====== SUPPLIED MATERIAL

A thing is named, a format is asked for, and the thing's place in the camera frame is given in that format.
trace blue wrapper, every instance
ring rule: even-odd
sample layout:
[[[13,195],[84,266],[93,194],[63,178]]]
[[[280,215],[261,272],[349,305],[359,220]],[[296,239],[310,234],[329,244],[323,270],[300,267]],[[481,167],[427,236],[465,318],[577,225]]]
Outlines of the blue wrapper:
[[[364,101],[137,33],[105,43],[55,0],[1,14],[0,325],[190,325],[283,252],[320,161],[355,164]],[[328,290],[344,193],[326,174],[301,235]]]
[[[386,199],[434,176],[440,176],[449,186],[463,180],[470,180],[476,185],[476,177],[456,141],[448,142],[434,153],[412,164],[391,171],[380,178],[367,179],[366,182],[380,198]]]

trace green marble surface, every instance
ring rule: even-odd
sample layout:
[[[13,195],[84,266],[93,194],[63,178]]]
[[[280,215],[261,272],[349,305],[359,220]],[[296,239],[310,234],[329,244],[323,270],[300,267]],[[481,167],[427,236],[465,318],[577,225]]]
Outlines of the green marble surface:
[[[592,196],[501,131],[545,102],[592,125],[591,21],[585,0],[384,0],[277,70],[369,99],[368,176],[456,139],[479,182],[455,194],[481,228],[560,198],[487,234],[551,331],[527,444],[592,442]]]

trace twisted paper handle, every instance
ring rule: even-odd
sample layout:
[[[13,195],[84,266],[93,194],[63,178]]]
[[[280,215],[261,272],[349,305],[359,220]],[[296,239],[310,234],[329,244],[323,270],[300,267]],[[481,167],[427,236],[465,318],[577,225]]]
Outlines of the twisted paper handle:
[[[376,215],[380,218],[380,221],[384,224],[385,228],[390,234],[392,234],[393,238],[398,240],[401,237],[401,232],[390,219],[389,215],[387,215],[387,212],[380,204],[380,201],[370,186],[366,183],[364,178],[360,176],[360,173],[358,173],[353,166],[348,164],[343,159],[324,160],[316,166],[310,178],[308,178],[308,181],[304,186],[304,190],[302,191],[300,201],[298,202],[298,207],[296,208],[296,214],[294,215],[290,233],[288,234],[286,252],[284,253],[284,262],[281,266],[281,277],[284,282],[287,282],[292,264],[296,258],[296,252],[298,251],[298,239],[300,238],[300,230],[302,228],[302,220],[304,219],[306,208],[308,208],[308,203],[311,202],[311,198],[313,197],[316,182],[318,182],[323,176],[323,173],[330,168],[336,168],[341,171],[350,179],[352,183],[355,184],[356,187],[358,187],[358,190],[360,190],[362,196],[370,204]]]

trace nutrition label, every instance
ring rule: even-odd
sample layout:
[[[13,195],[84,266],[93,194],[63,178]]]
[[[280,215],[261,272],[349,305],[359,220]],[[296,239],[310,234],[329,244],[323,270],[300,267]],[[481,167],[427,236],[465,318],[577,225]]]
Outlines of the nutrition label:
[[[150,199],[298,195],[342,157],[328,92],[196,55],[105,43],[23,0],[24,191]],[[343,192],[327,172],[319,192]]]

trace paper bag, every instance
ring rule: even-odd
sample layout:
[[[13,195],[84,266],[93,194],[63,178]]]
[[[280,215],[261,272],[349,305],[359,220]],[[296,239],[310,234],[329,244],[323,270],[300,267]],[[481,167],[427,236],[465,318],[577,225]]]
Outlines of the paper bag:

============

### REQUIRED ACTION
How many lines in the records above contain the word "every"? Reply with the number alone.

### TASK RESULT
5